> [GOAL OF THE EXERCISE]
Write the listing out again word for word, skipping each picture.

> [DATA]
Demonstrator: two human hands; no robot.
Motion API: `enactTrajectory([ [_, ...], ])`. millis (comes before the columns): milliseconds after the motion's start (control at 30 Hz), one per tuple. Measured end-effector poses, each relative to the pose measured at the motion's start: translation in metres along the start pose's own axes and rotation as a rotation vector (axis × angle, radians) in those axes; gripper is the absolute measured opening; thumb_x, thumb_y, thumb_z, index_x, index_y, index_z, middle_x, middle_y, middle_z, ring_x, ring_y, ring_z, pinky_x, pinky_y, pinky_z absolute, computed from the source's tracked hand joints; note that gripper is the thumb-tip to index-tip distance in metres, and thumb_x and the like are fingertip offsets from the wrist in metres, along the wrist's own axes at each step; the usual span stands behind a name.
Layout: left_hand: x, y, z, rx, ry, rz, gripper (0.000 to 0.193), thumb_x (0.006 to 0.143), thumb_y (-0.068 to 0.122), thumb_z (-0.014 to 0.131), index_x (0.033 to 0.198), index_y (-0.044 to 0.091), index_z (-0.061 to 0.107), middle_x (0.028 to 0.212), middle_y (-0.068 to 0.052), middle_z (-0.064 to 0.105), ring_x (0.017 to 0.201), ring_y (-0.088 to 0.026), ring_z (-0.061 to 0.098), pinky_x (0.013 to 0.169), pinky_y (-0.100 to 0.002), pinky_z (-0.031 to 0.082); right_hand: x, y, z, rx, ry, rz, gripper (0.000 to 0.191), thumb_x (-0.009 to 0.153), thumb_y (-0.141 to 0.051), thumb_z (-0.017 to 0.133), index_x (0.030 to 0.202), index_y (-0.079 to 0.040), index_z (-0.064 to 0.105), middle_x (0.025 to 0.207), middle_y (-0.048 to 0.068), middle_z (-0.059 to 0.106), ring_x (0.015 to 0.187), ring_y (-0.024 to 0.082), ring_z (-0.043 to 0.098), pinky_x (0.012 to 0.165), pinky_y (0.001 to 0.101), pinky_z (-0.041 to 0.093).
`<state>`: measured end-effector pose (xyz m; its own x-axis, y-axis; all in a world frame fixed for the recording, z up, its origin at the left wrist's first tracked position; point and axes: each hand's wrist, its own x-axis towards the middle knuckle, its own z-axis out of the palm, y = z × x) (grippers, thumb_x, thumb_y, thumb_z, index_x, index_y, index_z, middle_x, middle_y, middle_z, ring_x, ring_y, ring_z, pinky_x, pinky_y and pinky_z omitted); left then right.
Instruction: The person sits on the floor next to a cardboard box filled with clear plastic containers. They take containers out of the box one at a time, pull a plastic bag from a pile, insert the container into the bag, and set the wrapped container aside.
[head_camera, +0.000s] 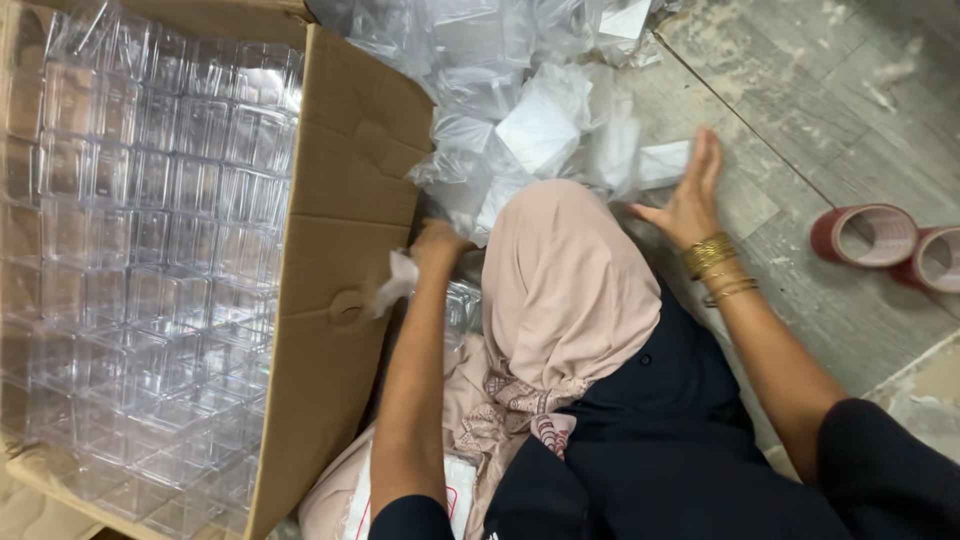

> [REPLY TO THE TASK]
Demonstrator: two human hands; no robot.
Motion API: `enactTrajectory([ [_, ...], ])`. millis (comes before the columns): milliseconds after the motion's start (control at 30 Hz), one per tuple. Measured end-effector poses, each relative to the pose measured at the motion's start: translation in metres along the start pose's own axes and rotation as a rotation vector (axis × angle, radians) in those axes; gripper is the absolute measured opening; thumb_x, thumb_y, thumb_z, index_x, index_y, index_z, middle_x, middle_y, middle_z, ring_x, ring_y, ring_z, pinky_x, pinky_y, pinky_z absolute, computed from the source's tracked hand joints; note that gripper is the thumb-tip to index-tip distance in metres, and thumb_x and the like are fingertip offsets from the wrist in metres, along the wrist's own axes at each step; the usual span stands behind a name.
Layout: left_hand: x, y, z, rx, ry, rz, gripper (0.000 to 0.193), thumb_x (0.006 to 0.143), thumb_y (-0.068 to 0.122), thumb_z (-0.014 to 0.131), index_x (0.033 to 0.198), index_y (-0.044 to 0.091), index_z (-0.061 to 0.107), middle_x (0.028 to 0.212), middle_y (-0.068 to 0.052), middle_z (-0.064 to 0.105), ring_x (0.017 to 0.201), ring_y (-0.088 to 0.026), ring_z (-0.061 to 0.098), pinky_x (0.013 to 0.169), pinky_y (-0.100 to 0.002), pinky_z (-0.031 to 0.082); right_hand: x, y, z, rx, ry, rz, gripper (0.000 to 0.191), thumb_x (-0.009 to 0.153), thumb_y (-0.141 to 0.051), thumb_z (-0.017 to 0.133), index_x (0.030 to 0.202), index_y (-0.079 to 0.040), index_z (-0.064 to 0.105), middle_x (0.025 to 0.207), middle_y (-0.048 to 0.068), middle_z (-0.059 to 0.106), ring_x (0.015 to 0.187), ring_y (-0.024 to 0.082), ring_z (-0.043 to 0.098), pinky_x (0.012 to 0.165), pinky_y (0.001 to 0.101), pinky_z (-0.041 to 0.093).
`<state>`: measured end-effector pose (xyz m; its own x-axis, y-axis; all in a world frame fixed for the recording, z up, its origin at the left wrist's first tracked position; point and axes: each hand's wrist, its own x-axis towards the middle knuckle, its own z-axis out of the palm, y = z × x) (grippers, thumb_x, thumb_y, thumb_z, index_x, index_y, index_z, middle_x, middle_y, middle_z, ring_x, ring_y, ring_z, pinky_x, pinky_y and pinky_z omitted); left then right.
Instruction: The person sits on the floor next to a cardboard box filled with clear plastic containers. They take containers out of the box one at a time, pull a plastic bag from a pile, insert the container into the bag, and set the wrapped container aside.
[head_camera, +0.000s] 

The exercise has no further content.